Le Burundi est sur la bonne voie mais le soutien de la communauté internationale est impératif, selon l'Envoyée de l'ONU

18 mars 2005

La Représentante spéciale du Secrétaire général pour le Burundi a dressé un tableau relativement positif de la situation dans le pays où le processus de paix est « en bonne voie ». Elle a néanmoins prévenu qu'en l'absence d'un soutien financier ces progrès seraient menacés.

« Sans vouloir paraître trop optimiste », dans une situation d'après-conflit, le Burundi est sur la bonne voie dans son processus de paix, a déclaré aujourd'hui Carolyn McAskie, Représentant spécial du Secrétaire général pour le Burundi et chef de l'Opération des Nations Unies au Burundi (ONUB), à l'occasion d'une conférence de presse donnée au Siège de l'ONU à New York.

Carolyn McAskie a rappelé qu'après les conflits internes de 1993-1995 qui ont conduit aux Accords d'Arusha, tous les cessez-le-feu ont été respectés, rappelant qu'en revanche la prolifération des armes faisait croître la criminalité dans le pays.

En revanche, le Palipehutu-FNL continue de refuser le cessez-le-feu, et c'est ce mouvement qui a revendiqué en août dernier le massacre de Gatumba, qui a causé la mort de plus de 160 Banyamulenge, ou Congolais tutsis, dans un camp de réfugiés.

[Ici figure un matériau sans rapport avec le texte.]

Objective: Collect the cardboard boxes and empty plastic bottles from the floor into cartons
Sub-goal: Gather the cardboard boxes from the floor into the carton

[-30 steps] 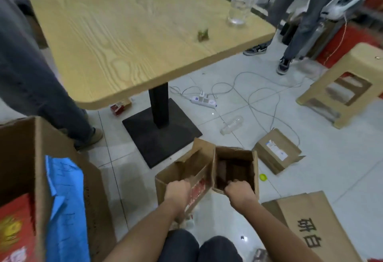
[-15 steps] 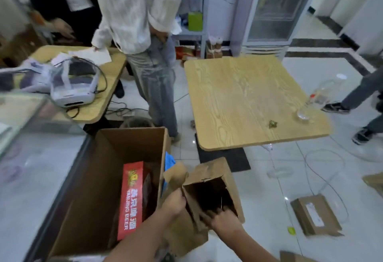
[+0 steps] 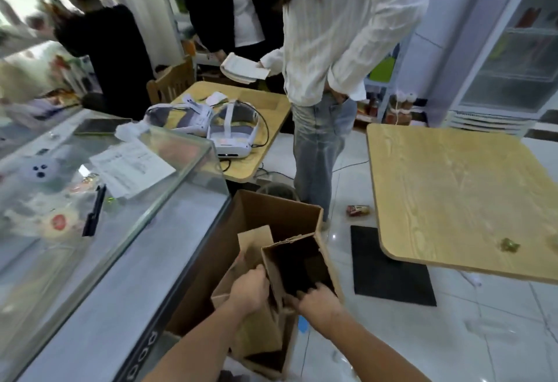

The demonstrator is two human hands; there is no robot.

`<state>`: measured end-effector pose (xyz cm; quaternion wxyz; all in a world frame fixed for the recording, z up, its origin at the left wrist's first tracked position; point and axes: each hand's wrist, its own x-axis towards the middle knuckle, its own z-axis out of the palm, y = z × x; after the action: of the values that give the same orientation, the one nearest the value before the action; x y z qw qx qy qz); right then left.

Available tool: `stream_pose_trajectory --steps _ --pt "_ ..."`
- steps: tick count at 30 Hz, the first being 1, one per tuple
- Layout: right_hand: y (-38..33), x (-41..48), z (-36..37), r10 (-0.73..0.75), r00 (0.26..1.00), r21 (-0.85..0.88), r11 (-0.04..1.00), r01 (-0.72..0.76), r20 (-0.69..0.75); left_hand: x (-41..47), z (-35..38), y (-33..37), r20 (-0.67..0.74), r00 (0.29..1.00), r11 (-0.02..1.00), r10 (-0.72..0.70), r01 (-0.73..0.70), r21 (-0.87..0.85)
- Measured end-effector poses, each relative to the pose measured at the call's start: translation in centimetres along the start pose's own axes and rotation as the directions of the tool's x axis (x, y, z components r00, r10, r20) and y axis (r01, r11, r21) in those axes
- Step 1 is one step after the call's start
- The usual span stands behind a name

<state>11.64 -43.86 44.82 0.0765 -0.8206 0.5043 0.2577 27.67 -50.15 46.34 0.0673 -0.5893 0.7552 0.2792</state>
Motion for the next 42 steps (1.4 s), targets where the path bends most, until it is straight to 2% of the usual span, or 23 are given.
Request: stream_pose_trajectory --steps 2,4,6,8,12,17,23,25,27,30,35,39,40,42 --pt "-0.4 1.8 -1.3 0.027 0.999 0.007 1.000 -0.027 -0.029 0.4 -1.0 -1.2 -0.059 0.998 0.999 0.007 -0.005 0.039" --pt "-0.7 3.4 -2.4 0.053 0.999 0.050 0.997 -0.053 -0.006 1.1 -1.7 -2.6 -0.053 0.999 0.999 -0.004 0.006 0.036" --pt "-1.1 4.9 -2.9 0.053 0.997 0.069 0.996 -0.058 0.062 1.8 -1.7 -4.2 0.018 1.000 0.999 -0.019 0.018 0.041" --pt "-1.6 5.6 -2.9 0.074 0.992 0.091 0.992 -0.083 0.097 2.4 -1.4 -6.0 0.088 0.996 0.991 -0.029 0.017 0.129" --pt "-1.2 5.3 -2.9 0.146 0.986 0.137 0.978 -0.156 0.077 2.7 -1.7 -7.8 0.193 0.981 0.963 -0.003 -0.049 0.265" --pt "1.8 3.9 -0.9 0.345 0.935 0.251 0.900 -0.355 0.085 3.9 -1.8 -5.9 0.195 0.972 0.943 0.128 -0.180 0.279" --pt "4.9 -1.0 0.3 0.517 0.848 0.354 0.776 -0.522 0.117 5.3 -0.9 1.5 0.236 0.931 0.877 0.278 -0.346 0.333" --pt "6.0 -3.3 1.9 0.593 0.800 0.390 0.719 -0.575 0.085 5.5 0.1 5.0 0.279 0.901 0.834 0.331 -0.418 0.361" --pt "6.7 -6.1 5.3 0.638 0.760 0.512 0.614 -0.600 0.126 5.5 1.7 8.7 0.346 0.861 0.773 0.373 -0.494 0.397" --pt "8.2 -12.7 8.7 0.683 0.675 0.583 0.437 -0.685 0.281 5.0 5.2 15.1 0.411 0.796 0.681 0.444 -0.598 0.423" --pt "9.3 -25.2 15.2 0.768 0.491 0.548 0.223 -0.806 0.410 2.1 12.6 27.4 0.536 0.642 0.494 0.548 -0.766 0.412" --pt "9.2 -33.3 24.5 0.871 0.305 0.513 0.072 -0.855 0.385 -1.4 18.8 36.5 0.631 0.501 0.340 0.592 -0.865 0.369" --pt "8.9 -35.2 26.7 0.868 0.256 0.496 0.013 -0.868 0.426 -2.3 20.2 38.4 0.650 0.469 0.294 0.598 -0.883 0.367" --pt "8.4 -39.1 28.2 0.765 0.210 0.485 -0.149 -0.861 0.608 -3.7 22.5 41.2 0.675 0.413 0.228 0.611 -0.909 0.350"
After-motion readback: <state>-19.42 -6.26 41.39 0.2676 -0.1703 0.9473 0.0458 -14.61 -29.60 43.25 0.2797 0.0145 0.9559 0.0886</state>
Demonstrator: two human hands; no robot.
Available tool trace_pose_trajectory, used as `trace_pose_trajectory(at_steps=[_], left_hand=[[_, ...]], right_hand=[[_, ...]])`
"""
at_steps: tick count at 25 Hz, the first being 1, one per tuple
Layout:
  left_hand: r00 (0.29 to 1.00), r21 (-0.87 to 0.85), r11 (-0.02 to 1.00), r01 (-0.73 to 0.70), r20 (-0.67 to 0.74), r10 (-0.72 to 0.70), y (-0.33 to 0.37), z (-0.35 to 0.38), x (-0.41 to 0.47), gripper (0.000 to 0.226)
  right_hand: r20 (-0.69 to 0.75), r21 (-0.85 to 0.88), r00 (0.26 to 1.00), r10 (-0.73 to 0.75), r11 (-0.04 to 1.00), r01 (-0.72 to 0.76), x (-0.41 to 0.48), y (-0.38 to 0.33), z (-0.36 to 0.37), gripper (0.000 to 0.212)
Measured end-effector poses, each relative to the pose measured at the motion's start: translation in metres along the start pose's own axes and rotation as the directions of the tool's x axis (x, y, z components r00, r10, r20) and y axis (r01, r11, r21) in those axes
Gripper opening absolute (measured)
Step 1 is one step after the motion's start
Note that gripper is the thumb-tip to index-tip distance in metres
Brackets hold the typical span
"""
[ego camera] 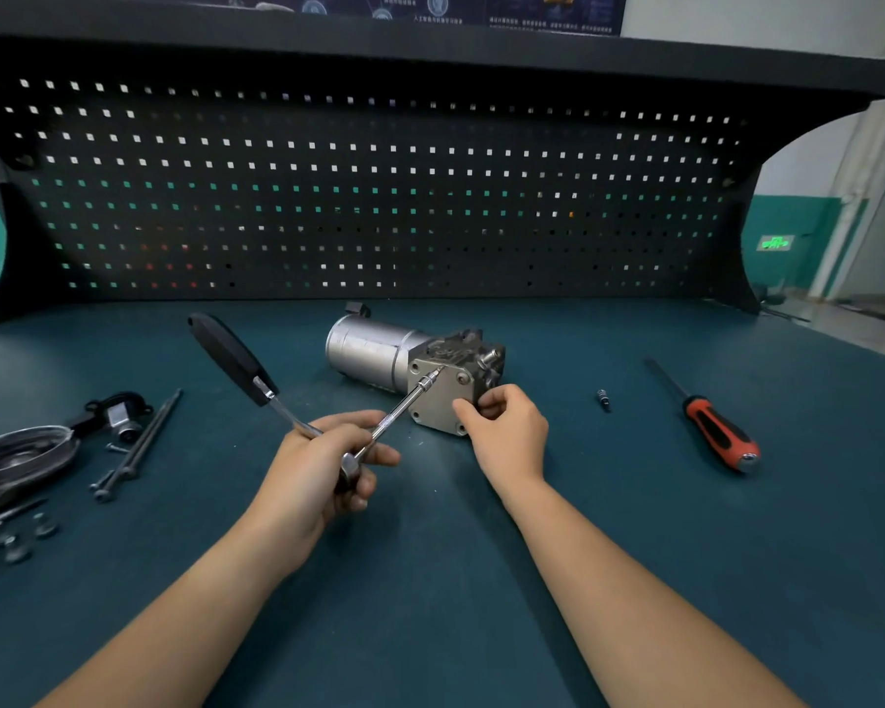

« Bien que les capacités du Palipehutu-FNL se soient vues réduites », a-t-elle souligné, ce dernier fait ressortir le fait que, « bien que le conflit au Burundi soit d'origine nationale, il ne peut être réglé qu'au niveau régional » car cette milice profite de la porosité des frontières avec l'Est de la République démocratique du Congo (RDC), où il trouve asile.

La Représentante spéciale a souligné que « le train » de la paix « arrivait bientôt en gare » et que si le Palipehutu-FNL entendait s'y rallier, il devrait « sauter au plus vite dans le dernier wagon », et commencer par se repentir du massacre de Gatumba.

Au plan politique, Carolyn McAskie s'est félicitée du « premier processus électoral », celui de l'adoption de la Constitution, qui se soit passé de façon démocratique et pacifique depuis 1993, lorsque les élections avaient été l'occasion de l'assassinat du Président burundais et de massacres.

Elle a aussi souligné que « tous les processus étaient en retard sur le calendrier », mais que « ce n'était pas forcément une mauvaise chose », car à chaque fois les parties en profitent pour régler certains points, ce qui permet « d'éviter les surprises ».

Le processus de réconciliation au Burundi vise à établir le partage du pouvoir entre la majorité hutu et la minorité tutsi, traditionnellement dominante.

A la différence du Rwanda, a-t-elle noté, « tous portent la responsabilité » de massacres, et la population accepte le principe d'un partage du pouvoir.

« Voilà pour les bons côtés », a-t-elle indiqué, précisant que le restait l'un des trois pays les plus pauvres au monde.

« Il existe un Gouvernement et des institutions capables de légiférer, mais il n'y a rien derrière, en raison d'un manque total de capacités », a indiqué l'Envoyée de l'ONU.

Cette dernière a estimé « indispensable que la communauté internationale porte son attention sur le pays » et finance l'appel à contributions consolidé, qui s'élève pour 2005 à 134 millions de dollars. Elle s'est déclarée par ailleurs « déçue que le dernier appel pour 2004 n'ait été financé qu'à hauteur de 30% ».

« Je crois sincèrement que le Burundi est un cas d'école », et que si la communauté internationale n'agit pas, le processus de paix risque de ne pas tenir, a-t-elle alerté.